Żadna inna epoka w historii naszego kraju nie zanotowała podobnej eksplozji
talentów i to praktycznie w każdej dziedzinie. Pisali wówczas najwybitniejsi
literaci z Reymontem, Żeromskim, Nałkowską i Dąbrowską na czele, tworzył Tuwim,
Wierzyński, Pawlikowska-Jasnorzewska, malowała Stryjeńska, Witkacy, komponował
Szymanowski. Na scenie grali Jaracz, Junosza-Stępowski i Węgrzyn, na deskach
kabaretu śpiewała Ordonka, tańczyły: Zula Pogorzelska i Loda Halama.
Popularnością cieszyli się aktorzy filmowi ze Smosarską i Żabczyńskim na czele.
(S. Koper, Życie prywatne elit
artystycznych Drugiej Rzeczpospolitej, Warszawa 2010). Listę wyżej
wymienionych twórców, aktorów, pisarzy, muzyków i tancerzy, których najlepsze
lata działalności artystycznej przypadały na okres międzywojenny, można by poszerzyć
jeszcze o wiele nazwisk, co dowodzi tego, jak wielką rolę w historii polskiej
kultury odegrał właśnie ten okres. Centrum życia artystycznego
stanowiła wówczas Warszawa, a pozostałe ośrodki, jak: Kraków, Lwów czy Wilno, pozostały nieco na uboczu. To samo dotyczyło Poznania, co jednak nie oznacza, że nic się w tych miastach nie działo. Po prostu gros artystów ciągnęło do „Paryża Północy”, jak wówczas nazywano stolicę.

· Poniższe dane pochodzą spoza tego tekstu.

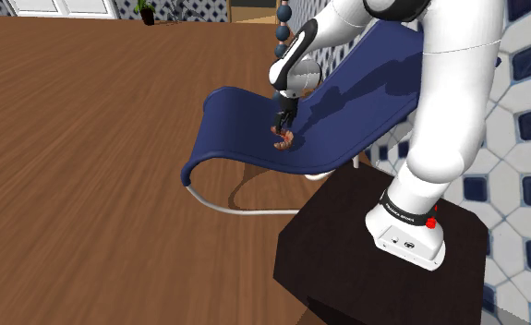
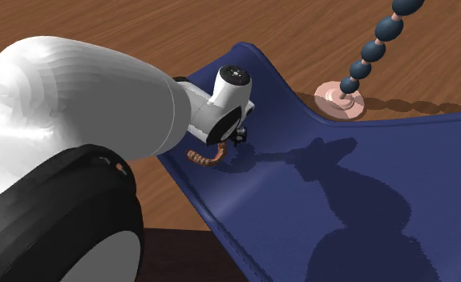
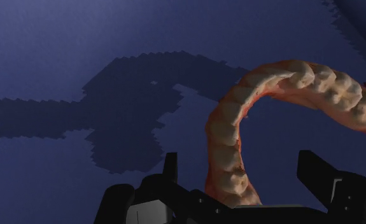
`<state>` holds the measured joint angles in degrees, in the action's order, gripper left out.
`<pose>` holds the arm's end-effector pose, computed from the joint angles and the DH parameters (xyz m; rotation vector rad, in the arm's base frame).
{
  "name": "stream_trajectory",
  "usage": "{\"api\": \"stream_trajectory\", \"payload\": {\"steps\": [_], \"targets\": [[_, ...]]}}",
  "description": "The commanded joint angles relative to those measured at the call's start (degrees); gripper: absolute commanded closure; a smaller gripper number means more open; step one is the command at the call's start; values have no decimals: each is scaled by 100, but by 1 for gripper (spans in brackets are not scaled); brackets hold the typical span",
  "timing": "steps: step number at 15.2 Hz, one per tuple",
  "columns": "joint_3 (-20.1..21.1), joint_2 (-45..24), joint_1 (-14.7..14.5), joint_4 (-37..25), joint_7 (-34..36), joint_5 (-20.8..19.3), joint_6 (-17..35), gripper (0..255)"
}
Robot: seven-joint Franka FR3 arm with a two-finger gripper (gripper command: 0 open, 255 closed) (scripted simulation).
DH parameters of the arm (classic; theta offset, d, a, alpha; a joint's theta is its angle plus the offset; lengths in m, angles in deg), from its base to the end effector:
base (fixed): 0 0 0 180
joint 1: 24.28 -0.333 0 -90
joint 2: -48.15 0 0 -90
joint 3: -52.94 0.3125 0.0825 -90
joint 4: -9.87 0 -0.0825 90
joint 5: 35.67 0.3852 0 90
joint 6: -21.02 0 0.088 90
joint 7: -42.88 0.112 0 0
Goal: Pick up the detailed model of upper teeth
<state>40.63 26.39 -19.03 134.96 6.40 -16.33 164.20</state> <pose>0.5271 -0.1701 0.2026 -3.0165 -0.1014 -0.0182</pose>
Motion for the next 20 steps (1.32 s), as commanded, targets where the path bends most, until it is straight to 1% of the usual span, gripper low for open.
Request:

stanowiła wówczas Warszawa, a pozostałe ośrodki, jak: Kraków, Lwów czy Wilno, pozostały nieco na uboczu. To samo dotyczyło Poznania, co jednak nie oznacza, że nic się w tych miastach nie działo. Po prostu gros artystów ciągnęło do „Paryża Północy”, jak wówczas nazywano stolicę.
Międzywojenny
Poznań, choć nie ukształtował w omawianym okresie ideowych i artystycznych
przemian kultury narodowej, jednak nie był kulturalną pustynią. Aby jednak
kultura mogła się rozwijać, musi istnieć szeroki krąg jej odbiorców, a tych w
Poznaniu nie brakowało. Świadczyła o tym sporo liczba wydawanych tu tytułów
prasowych (w 1935 roku w Poznaniu wydawano 173 czasopisma) i książek, działało
kilkadziesiąt bibliotek i księgarni. Wysoki poziom prezentowały poznańskie
teatry i muzea, od 1927 roku działała tu rozgłośnia radiowa, a także można było
wybrać się na film do jednego z wielu kin. W 1919 roku powstał Uniwersytet
Poznański, a wkrótce kilka innych uczelni wyższych, kształcących inteligencję,
będącą największym „konsumentem” kultury. Ważnym i ciekawym zjawiskiem w międzywojennej Polsce, była działalności kabaretów literackich. Pragnę dziś opowiedzieć właśnie o poznańskich kabaretach w tym okresie.
Kabaret
literacki powstał pod koniec XIX wieku we Francji, w środowisku cyganerii
paryskiej. Pierwotnie były to zamknięte spotkania towarzyskie artystów, podczas
których wygłaszano zaimprowizowane teksty o charakterze satyryczno-rozrywkowym
w wybranej kawiarni lub knajpce. Samo słowo kabaret postało od francuskiego
„cabaret”, czyli po prostu knajpka, szynk. Później stopniowo przekształcono je w
kameralne spektakle estradowe z udziałem publiczności, złożone z piosenek,
recytacji, popisów muzycznych i tanecznych, zapowiadanych przez konferansjera,
który utrzymywał kontakt z publicznością. Pierwszym polskim kabaretem był
„Zielony Balonik”, działający w Krakowie w
latach 1905 – 1912. Przez lata związany był z nim Tadeusz Boy-Żeleński.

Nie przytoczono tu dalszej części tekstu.